Clinical, microbiological and antibiotic susceptibility patterns of diarrhoea in Korem, Ethiopia.

Desenclos JC Zergabachew A Desmoulins B Chouteau L Desve G Admassu M
The Journal of tropical medicine and hygiene 1988 Dec ; 91(6); 296-301. doi: . Epub 1989 01 30
Africa Africa South Of The Sahara Age Factors Antibiotics--contraindications Bacterial And Fungal Diseases Biology Child Demographic Factors Developing Countries Diarrhea, Infantile--etiology Diarrhea--etiology Diseases Drugs Eastern Africa Ethiopia Gastrointestinal Effects Incidence Infections Measurement Migrants Migration Physiology Population Population Characteristics Population Dynamics Refugees Research Methodology Sampling Studies Studies Surveys Treatment Youth


Two hundred patients with diarrhoea in a rehabilitation camp in Ethiopia were studied in October 1985 to determine the presence of pathogens in the stool and their susceptibility to antibiotics. A total of 42 (21.1%) patients had a positive culture with enterobacteriaceae, the isolation rate was 15.6% for Escherichia coli, 3.5% for Shigella spp. and 2.01% for Salmonella spp. In-vitro antibiotic resistance was frequent among the 42 isolates: 53% of E. coli strains were found to be resistant to ampicillin, 47% to chloramphenicol, 30% to co-trimoxazole and 67% to tetracycline.
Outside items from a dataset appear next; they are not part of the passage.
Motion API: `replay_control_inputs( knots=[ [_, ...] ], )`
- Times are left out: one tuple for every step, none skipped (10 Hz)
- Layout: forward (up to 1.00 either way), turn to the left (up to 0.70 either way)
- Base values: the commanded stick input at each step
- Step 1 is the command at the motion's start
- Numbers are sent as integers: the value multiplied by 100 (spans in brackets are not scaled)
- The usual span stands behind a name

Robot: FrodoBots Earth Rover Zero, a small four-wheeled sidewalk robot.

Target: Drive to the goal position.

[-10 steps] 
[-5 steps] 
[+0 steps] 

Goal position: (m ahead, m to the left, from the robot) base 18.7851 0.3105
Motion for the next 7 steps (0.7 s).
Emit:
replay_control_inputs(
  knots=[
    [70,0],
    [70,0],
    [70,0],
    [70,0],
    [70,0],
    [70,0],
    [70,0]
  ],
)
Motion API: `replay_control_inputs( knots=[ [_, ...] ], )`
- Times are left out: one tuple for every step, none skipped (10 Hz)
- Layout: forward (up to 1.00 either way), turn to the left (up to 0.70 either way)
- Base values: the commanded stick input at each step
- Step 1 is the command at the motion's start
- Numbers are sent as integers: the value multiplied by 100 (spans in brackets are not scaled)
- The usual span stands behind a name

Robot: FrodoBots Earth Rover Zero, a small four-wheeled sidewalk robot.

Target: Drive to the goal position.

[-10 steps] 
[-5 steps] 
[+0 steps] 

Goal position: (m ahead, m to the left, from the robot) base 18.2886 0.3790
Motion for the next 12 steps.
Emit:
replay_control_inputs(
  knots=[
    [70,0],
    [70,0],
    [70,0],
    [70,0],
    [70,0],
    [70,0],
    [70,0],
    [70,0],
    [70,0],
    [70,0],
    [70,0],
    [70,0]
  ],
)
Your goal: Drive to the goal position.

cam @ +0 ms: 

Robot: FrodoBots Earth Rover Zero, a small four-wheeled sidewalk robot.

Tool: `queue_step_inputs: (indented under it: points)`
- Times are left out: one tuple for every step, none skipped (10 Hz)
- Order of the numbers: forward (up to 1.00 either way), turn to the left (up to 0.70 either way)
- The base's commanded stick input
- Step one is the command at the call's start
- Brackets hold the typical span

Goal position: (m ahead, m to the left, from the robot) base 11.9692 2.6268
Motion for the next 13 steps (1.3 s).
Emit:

Of the seven Shigella, three were resistant to chloramphenicol and four to tetracycline. Multidrug resistance (two or more antibiotics) was observed in 52.3% of the 42 isolates. The protocols used for the screening of dysenteric patients for Shigella spp. or Salmonella spp. were found to be specific but poorly sensitive. The opposite was observed for amoebiasis and giardiasis. The responsibility of widespread use of common oral antibiotics is discussed as one of the major factors of antibiotic resistance occurrence at Korem.